DATA BELOW Block Start

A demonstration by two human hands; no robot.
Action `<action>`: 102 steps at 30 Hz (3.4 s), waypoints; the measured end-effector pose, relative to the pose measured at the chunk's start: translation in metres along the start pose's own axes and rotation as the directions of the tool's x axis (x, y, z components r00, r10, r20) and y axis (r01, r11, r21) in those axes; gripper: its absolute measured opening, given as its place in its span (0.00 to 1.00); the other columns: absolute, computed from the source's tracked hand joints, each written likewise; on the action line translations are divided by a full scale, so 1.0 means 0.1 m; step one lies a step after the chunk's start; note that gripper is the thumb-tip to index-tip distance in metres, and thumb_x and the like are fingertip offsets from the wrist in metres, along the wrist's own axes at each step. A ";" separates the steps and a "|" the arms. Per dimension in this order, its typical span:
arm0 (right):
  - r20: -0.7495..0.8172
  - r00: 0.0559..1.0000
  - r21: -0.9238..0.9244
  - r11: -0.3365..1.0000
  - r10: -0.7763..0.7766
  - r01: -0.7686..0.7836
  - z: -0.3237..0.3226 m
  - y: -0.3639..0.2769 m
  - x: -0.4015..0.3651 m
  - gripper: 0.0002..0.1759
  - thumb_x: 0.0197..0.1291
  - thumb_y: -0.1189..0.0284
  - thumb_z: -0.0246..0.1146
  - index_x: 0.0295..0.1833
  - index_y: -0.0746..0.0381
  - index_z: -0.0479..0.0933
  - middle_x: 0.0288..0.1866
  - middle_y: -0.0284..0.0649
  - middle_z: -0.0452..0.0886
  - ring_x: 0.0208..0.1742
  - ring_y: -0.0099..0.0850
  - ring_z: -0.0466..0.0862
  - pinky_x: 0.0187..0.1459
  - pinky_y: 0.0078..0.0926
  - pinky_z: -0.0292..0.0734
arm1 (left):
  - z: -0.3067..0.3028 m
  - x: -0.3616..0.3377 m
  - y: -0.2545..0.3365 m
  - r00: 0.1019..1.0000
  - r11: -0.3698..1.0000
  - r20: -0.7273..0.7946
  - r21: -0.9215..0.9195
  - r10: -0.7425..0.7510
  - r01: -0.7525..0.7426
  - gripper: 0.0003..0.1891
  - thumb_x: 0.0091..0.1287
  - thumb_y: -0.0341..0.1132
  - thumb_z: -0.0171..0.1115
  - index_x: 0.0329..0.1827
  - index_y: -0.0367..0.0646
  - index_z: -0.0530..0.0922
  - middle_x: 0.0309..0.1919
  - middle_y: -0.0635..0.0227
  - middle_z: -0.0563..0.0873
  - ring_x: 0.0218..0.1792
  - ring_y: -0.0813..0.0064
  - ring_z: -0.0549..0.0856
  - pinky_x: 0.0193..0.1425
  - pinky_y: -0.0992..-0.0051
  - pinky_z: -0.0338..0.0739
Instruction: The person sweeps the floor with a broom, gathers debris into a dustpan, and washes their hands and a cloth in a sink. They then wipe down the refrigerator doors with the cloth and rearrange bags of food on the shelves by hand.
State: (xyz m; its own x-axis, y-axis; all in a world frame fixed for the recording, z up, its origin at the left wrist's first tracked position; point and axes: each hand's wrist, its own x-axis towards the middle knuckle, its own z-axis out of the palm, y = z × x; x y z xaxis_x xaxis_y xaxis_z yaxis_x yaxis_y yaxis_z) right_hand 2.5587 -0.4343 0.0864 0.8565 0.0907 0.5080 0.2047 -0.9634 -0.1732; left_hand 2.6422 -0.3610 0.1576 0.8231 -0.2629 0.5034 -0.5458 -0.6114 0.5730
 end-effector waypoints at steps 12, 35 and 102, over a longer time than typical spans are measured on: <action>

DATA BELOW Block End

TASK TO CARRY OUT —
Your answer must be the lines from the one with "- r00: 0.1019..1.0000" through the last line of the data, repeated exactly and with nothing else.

THE COMPLETED TASK —
  - r00: 0.1019..1.0000
  - r11: -0.3698..1.0000
  - r20: -0.7273..0.7946
  - r21: -0.9215..0.9195
  - r10: -0.7425..0.7510
  - r01: -0.7525..0.7426
  - gripper: 0.0003..0.1891
  - thumb_x: 0.0091..0.1287
  - thumb_y: -0.0341..0.1132
  - thumb_z: -0.0171..0.1115
  - index_x: 0.0329..0.1827
  - index_y: -0.0367..0.0646
  - index_z: -0.0530..0.0922
  - middle_x: 0.0309..0.1919
  - middle_y: -0.0635..0.0227
  - middle_z: -0.0563..0.0873
  - ring_x: 0.0218..0.1792
  - ring_y: -0.0813..0.0064
  - ring_z: -0.0549..0.0856
  - pinky_x: 0.0193..0.1425
  - pinky_y: -0.0992..-0.0051
  - pinky_z: -0.0338..0.0739
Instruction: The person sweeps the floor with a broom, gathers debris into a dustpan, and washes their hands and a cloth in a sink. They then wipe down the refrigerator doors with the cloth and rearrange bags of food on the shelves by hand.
State: (xyz m; its own x-axis, y-axis; all in a world frame fixed for the recording, z up, its origin at the left wrist's first tracked position; point and axes: each hand's wrist, its own x-axis towards the middle knuckle, its own z-axis out of the palm, y = z × x; x y z xaxis_x xaxis_y xaxis_z yaxis_x yaxis_y yaxis_z) right_hand 2.5587 -0.4343 0.0864 0.8565 0.0907 0.5080 0.2047 -0.9634 -0.1732; left_hand 2.6422 -0.3610 0.1576 0.8231 -0.2629 0.5034 -0.5458 -0.6114 0.5730
 end-effector waypoints at steps 12, 35 and 102, over a longer time than typical spans are measured on: <action>

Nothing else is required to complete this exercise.